オランダとコートジボワールの試合は、2対1でオランダが勝利。前半にファン・ペルジーの直接フリーキックで先制すると、ファン・ニステルローイが追加点を挙げた。その後の反撃を、1点に抑えて、アルゼンチンとともにグループ突破を決めた。内容的には、完全にコートジボワールの試合だった。オランダが主導権を握っていたのは、前半の中ほどのみで、後の時間帯は、コートジボワールが終始ゲームを支配していたが、最後の段階でのパスが不正確で、同点ゴールは奪えなかった。
それにしても、ここまでオランダ代表が押し込まれる試合というのは記憶にない。その要因は、当然、オランダの出来の悪さと、コートジボワールの出来の良さの両方が挙げられるが、まずはオランダ代表の問題から挙げてみたい。
今回のオランダ代表は、決してタレント集団ではないし、優勝候補でもない。ロッベンやファン・ニステルローイ、ファン・デルサールとスーパーな選手もいることはいるが、それ以外の選手はまあまあの選手がほとんどで、かつてのようなビッグクラブの中心選手が11人揃うようなチームではない。

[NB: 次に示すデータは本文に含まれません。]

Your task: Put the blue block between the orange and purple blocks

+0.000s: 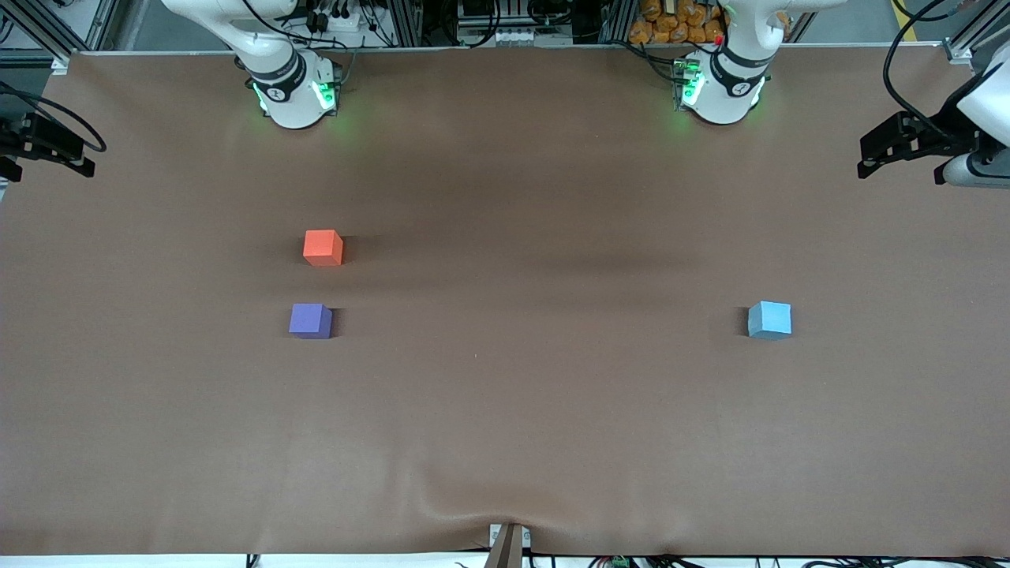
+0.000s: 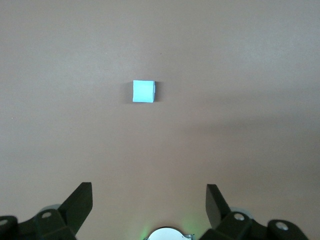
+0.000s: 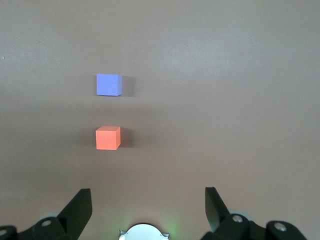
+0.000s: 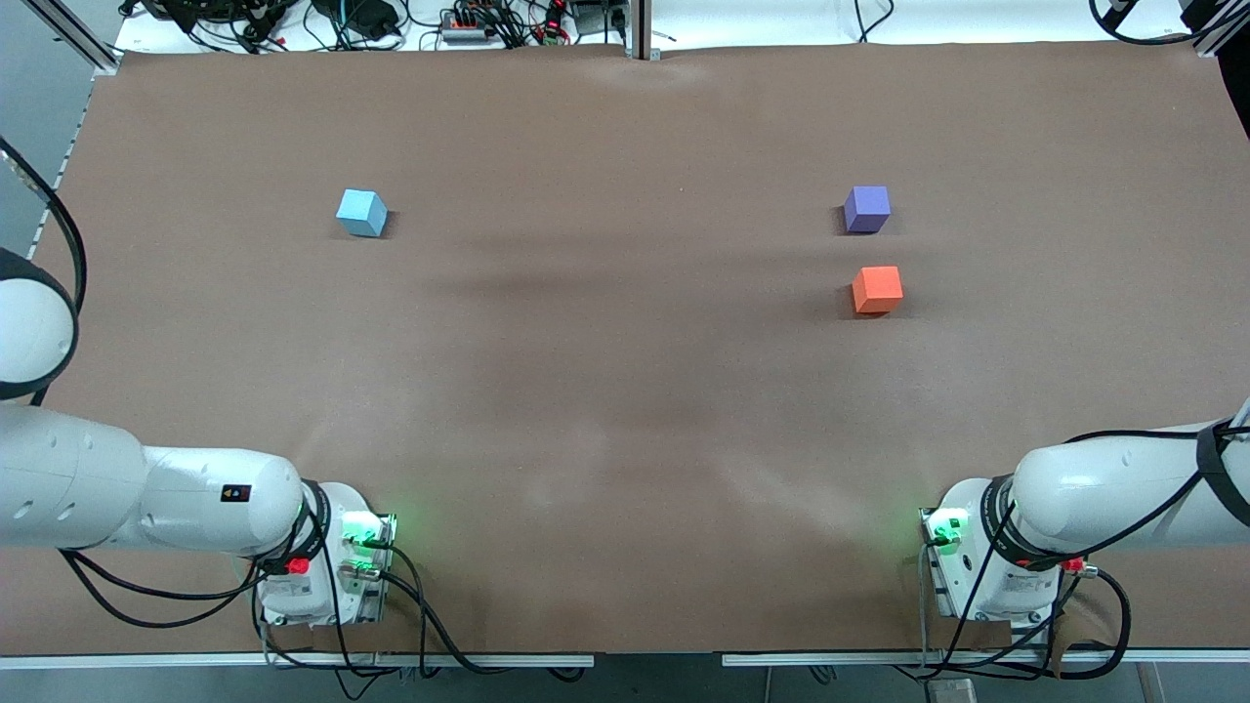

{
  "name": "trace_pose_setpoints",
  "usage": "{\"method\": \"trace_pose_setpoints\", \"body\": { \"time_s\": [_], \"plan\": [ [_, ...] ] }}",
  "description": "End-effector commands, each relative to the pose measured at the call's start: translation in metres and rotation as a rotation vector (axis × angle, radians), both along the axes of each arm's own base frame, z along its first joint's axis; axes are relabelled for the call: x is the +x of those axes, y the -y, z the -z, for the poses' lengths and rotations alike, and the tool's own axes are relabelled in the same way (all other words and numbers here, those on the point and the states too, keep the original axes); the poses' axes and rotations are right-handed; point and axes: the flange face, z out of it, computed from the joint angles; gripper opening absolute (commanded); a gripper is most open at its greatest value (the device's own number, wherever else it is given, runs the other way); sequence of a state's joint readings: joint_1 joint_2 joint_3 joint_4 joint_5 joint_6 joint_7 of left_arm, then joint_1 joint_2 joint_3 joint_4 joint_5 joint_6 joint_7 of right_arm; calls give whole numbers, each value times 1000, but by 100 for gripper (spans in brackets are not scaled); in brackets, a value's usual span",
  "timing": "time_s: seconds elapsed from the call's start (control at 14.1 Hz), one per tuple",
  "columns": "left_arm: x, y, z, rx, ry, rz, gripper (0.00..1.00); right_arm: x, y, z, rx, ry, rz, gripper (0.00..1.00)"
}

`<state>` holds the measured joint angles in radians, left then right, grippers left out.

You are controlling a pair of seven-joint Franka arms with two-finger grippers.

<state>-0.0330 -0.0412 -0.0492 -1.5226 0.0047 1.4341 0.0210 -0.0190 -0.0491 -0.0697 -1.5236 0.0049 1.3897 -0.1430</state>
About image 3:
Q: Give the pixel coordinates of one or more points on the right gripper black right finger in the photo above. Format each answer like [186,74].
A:
[215,207]

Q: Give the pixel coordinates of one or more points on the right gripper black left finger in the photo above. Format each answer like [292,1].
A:
[75,212]

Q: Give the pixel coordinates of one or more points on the purple foam block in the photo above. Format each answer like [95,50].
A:
[108,85]

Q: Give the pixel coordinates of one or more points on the orange foam block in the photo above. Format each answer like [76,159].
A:
[107,138]

攻撃を見ると、右ウイングのファン・ペルジーと左ウイングのロッベンの突破力はすさまじいが、攻撃はそれだけである。中盤のコク、スナイデル、ファン・ボメルの3人が、攻撃サイドを制御できていないので、必ずどちらかのサイドに偏ってしまう。セルビア。モンテネグロ戦ではロッベンが、コートジボワール戦ではファンペルジーが、目立っていたが、逆サイドの選手はほとんど存在感を示せていない。このバランスの悪さは、深刻である。この試合の後半に、ラファエル・ファンデルファールとが入ったが、状況は変わらなかった。幸いにも、3トップに決定力があるので少ないチャンスをものにして連勝したが、これまでのオランダ代表のサッカーというと、非効率でもこれでもかと攻撃的サッカーを貫いてきたからこそ、世界中のサッカーファンを虜にしたのである。今回のオランダ代表のサッカーには全く魅力を感じない。
対照的に、コートジボワールのサッカーは素晴らしかった。アルゼンチン戦に続き、1対2で敗れて決勝トーナメント進出はならなかったが、サッカー界に新鮮な風を送り込んだ。ドログバを中心に、コネ兄弟やロマリッチが絡む個人技主体のサッカーは伝統的なアフリカサッカーの魅力を引き継いぎながら、オランダの3トップをことごとくオフサイドトラップの罠にかけたように、戦術的にも非常に優れていた。2試合とも、前半に2点を取られる展開になるのは不運といえば不運だったが、監督のやり方次第では、アルゼンチンやオランダ相手にも勝機があったと思う。この点は悔やまれる。
それにしても、コートジボワールの背番号5のボランチのゾコラは凄い。自ら仕掛けていくことも出来るし、散らすことも出来る。テクニックがある選手が多いコートジボワールの中でも、一際輝いていた。